Climate change a $3.4 trillion opportunity for Australia

16 November 2020 4 min. read

Inaction on climate change could cost the Australian economy $3.4 trillion in the lead up to 2070, while the right steps could add nearly $700 billion. A new Deloitte Access Economics report charts the course ahead.

“Climate change is no longer a possibility. It is a reality. Doing nothing is now a policy choice, and it is costly,” stated report author and Deloitte Access Economics lead partner Pradeep Philip. The report details how temperatures will rise, frosts will disappear, sea levels will rise, the ocean will grow acidic, and rainfall will devastate at times and disappear at others.

The resultant economic cost for Australia adds up to a 6% contraction – $3.4 trillion – and the loss of nearly a million jobs by 2070. No doubt, some sectors will feel the brunt more than others, specifically ones that depend on land or weather patterns. Agriculture, mining, resources extraction and energy – some of which are central pillars for Australia’s economy – are all on the front lines.

The Climate-Economy Disruption Map

These sectors will have to fundamentally transform their operating models, all while demand for their output will remain stagnant or decline as the years progress. Other sectors such as manufacturing, construction, transport will also need fundamental change, although demand here might actually increase over time.

As the economic squeeze tightens, jobs will come under the axe. Deloitte Access Economics reports that a quarter of the whole Australian workforce is deployed in ‘emissions-intensive sectors,’ leaving them exposed. By 2070, this could mean 880,000 fewer jobs on offer in the Australian economy.
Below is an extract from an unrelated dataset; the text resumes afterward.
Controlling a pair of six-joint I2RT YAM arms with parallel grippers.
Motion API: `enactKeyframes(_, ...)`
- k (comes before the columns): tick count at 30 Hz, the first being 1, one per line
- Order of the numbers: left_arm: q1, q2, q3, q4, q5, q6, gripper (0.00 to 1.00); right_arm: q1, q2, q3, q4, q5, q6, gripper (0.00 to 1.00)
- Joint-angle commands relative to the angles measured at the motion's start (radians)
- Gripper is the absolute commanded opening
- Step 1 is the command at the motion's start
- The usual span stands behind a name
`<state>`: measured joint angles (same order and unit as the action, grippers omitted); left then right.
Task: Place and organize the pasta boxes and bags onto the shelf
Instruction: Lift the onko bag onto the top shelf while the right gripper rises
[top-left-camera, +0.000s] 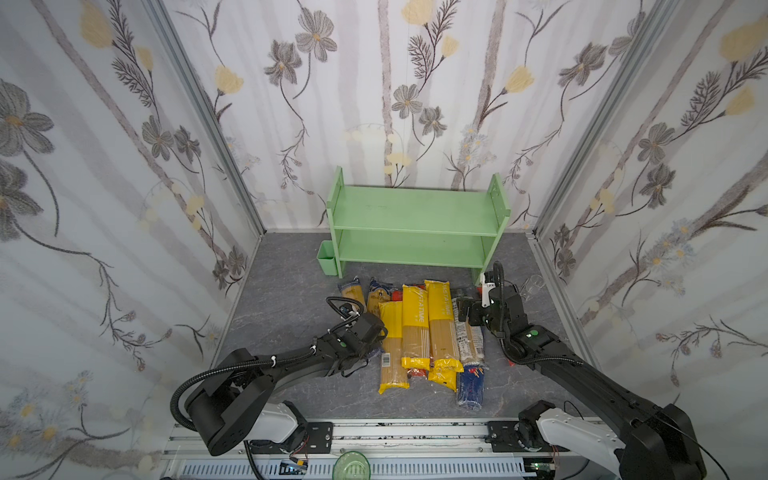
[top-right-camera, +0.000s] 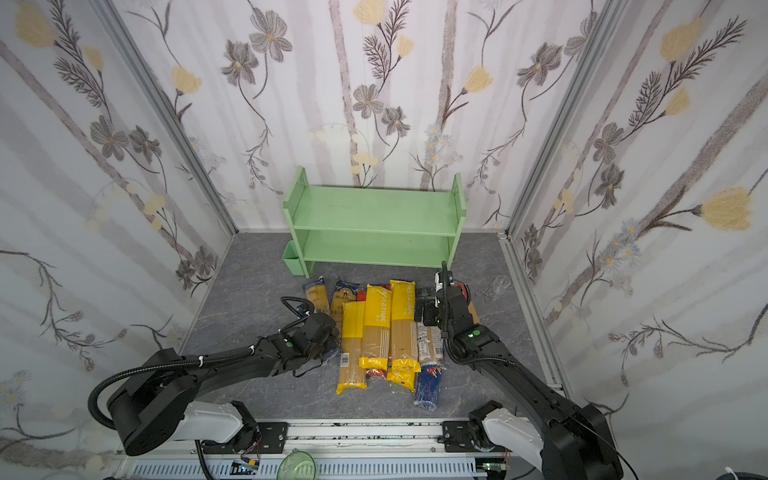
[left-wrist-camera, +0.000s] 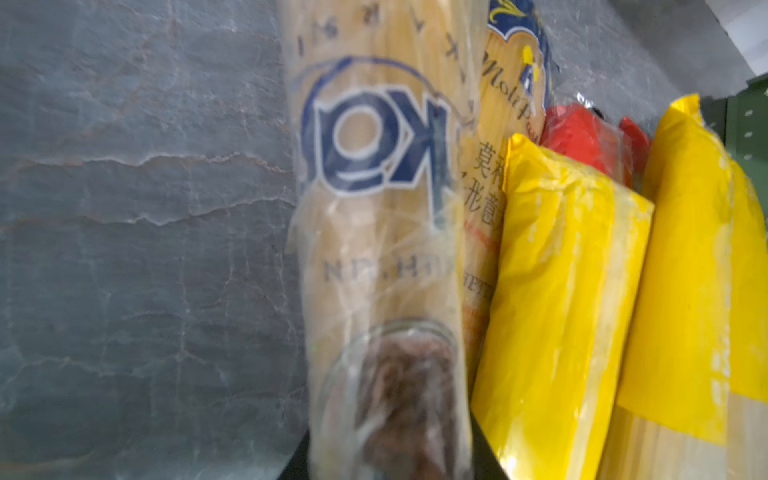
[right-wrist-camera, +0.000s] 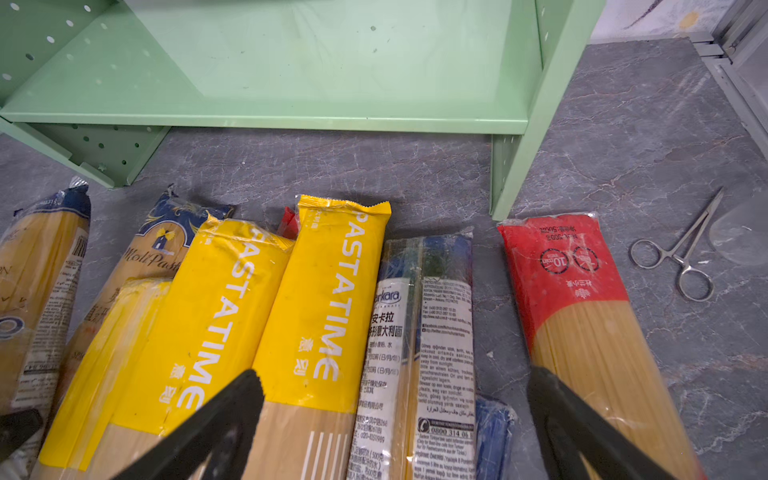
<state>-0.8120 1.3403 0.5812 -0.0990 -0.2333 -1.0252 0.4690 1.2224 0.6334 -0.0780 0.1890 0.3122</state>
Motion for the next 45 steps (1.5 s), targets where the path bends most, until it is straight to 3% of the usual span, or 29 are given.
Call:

Philip described these numbers as “sobering,” and put them in context of the severe economic impact being felt as a result of Covid-19 this year. “By 2050 Australia will experience economic losses on par with Covid-19 every single year if we don’t address climate change. That would compromise the economic future of all future generations of Australians.”

23% of the Australian workforce is exposed in emissions intensive sectors

This is the outlook if attitudes towards climate change remain indifferent. On the flipside, taking the right action at this pivotal moment poses a sizeable economic opportunity in itself. Policies that encourage sustainable business, incentives to boost sustainable investments, and involvement from the business environment make up the need of the hour for Australia.

The way forward

Together, the public and private sector need to revamp Australia’s infrastructure, transition its energy landscape and drive innovation in manufacturing. The goal is to align with low-emission targets such as net-zero by 2050 – a standard being set by leading businesses across the globe.

None of these efforts can reverse the damage already done. The cost of global warming is “locked in” according to Philip. That being said, there is an opportunity to prevent further damage, and offset some of the high costs with targeted economic growth. In fact, concerted efforts to combat climate change could add nearly $700 billion to Australia’s economy by 2070 – a boost of nearly 3%. This is in addition to 250,000 additional jobs created.

“The best and most effective way to tackle climate change is through market mechanisms. Australians need policy and regulatory reform that modernises our economy and unleashes business investment. The benefits of acting are huge. But we are fast running out of opportunity,” explained Deloitte Australia chief economist Chris Richardson.

For Philip, two things need to be kept in mind going forth. One is urgency. “Every day’s delay costs Australians more.” The second is that no one business, government body or even country can tackle the crisis alone. “Our climate does not care about borders, politics, or ideologies, so the ultimate solution to mitigating global warming risk still has to be co-ordinated global action.”